The biggest danger in selecting three is that I will disappoint the authors of the remaining ${29-3}$ papers. Of course that assumes that they care what we say at GLL, so perhaps there is really no danger. In any event I selected the papers because they caught my immediate fancy. I plan on discussing others later on, but let’s just look at these now. Two concern favorite problems of mine, and the third is an amazing result—in my opinion.

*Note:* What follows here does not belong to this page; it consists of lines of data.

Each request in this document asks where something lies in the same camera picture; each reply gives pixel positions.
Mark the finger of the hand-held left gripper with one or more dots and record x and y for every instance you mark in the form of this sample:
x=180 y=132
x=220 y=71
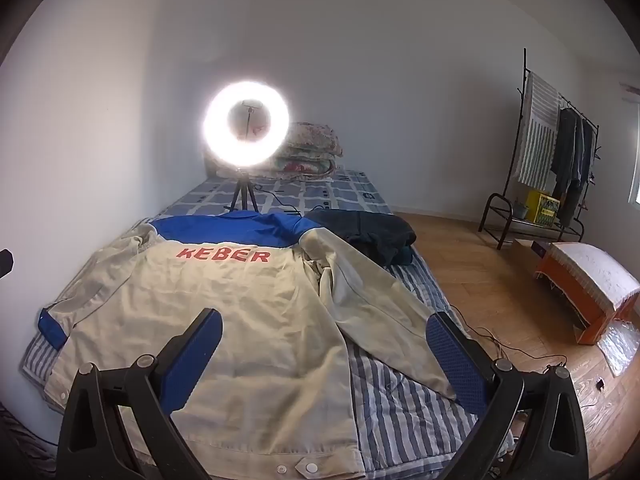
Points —
x=5 y=262

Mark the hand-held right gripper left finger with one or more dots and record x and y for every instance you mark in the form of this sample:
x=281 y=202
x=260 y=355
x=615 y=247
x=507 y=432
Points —
x=200 y=355

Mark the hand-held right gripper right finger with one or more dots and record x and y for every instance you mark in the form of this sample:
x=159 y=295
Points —
x=450 y=360

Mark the beige and blue work jacket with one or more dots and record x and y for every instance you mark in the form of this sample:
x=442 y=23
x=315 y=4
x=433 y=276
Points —
x=225 y=310

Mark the dark folded clothes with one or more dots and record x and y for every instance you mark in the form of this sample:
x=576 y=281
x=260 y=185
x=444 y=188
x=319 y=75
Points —
x=370 y=235

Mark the dark hanging clothes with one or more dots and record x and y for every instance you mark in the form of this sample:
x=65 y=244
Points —
x=567 y=160

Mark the black metal clothes rack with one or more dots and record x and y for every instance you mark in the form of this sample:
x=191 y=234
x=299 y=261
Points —
x=524 y=65

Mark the bed with striped sheet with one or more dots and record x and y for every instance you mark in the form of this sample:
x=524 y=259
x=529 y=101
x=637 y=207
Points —
x=400 y=410

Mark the cardboard box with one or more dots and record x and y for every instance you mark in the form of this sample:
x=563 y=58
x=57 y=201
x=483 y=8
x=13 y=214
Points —
x=522 y=252

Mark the orange box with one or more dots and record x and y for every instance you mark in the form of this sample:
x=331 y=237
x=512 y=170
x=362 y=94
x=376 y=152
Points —
x=562 y=275

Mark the black tripod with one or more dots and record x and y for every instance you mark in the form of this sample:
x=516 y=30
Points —
x=242 y=190

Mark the yellow box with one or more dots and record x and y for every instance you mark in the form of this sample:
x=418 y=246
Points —
x=542 y=207

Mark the folded floral quilt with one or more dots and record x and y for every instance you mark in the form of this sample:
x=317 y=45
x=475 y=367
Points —
x=310 y=150

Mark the striped hanging towel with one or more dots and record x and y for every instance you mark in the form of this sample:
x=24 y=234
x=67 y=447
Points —
x=537 y=130

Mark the window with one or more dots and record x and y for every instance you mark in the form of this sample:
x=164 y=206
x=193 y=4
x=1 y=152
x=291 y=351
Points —
x=636 y=160

Of course as a PC member, Mike was not allowed to submit a paper, so it follows that he is not an author of any of the CCC papers we mention. But one of his recent papers, with Ankur Moitra of Princeton IAS, appeals to me as an example of learning from the past. Their paper analyzes an old algorithm for learning a distribution from random samples to show that it runs in polynomial time, and beefs it up to apply in more-general cases. Their proof uses linear programming duality and analyzes invertible matrices that have bad condition numbers, something Ken and I have been thinking about in connection with the Jacobian Conjecture and other matters. Their paper appeared at FOCS 2013.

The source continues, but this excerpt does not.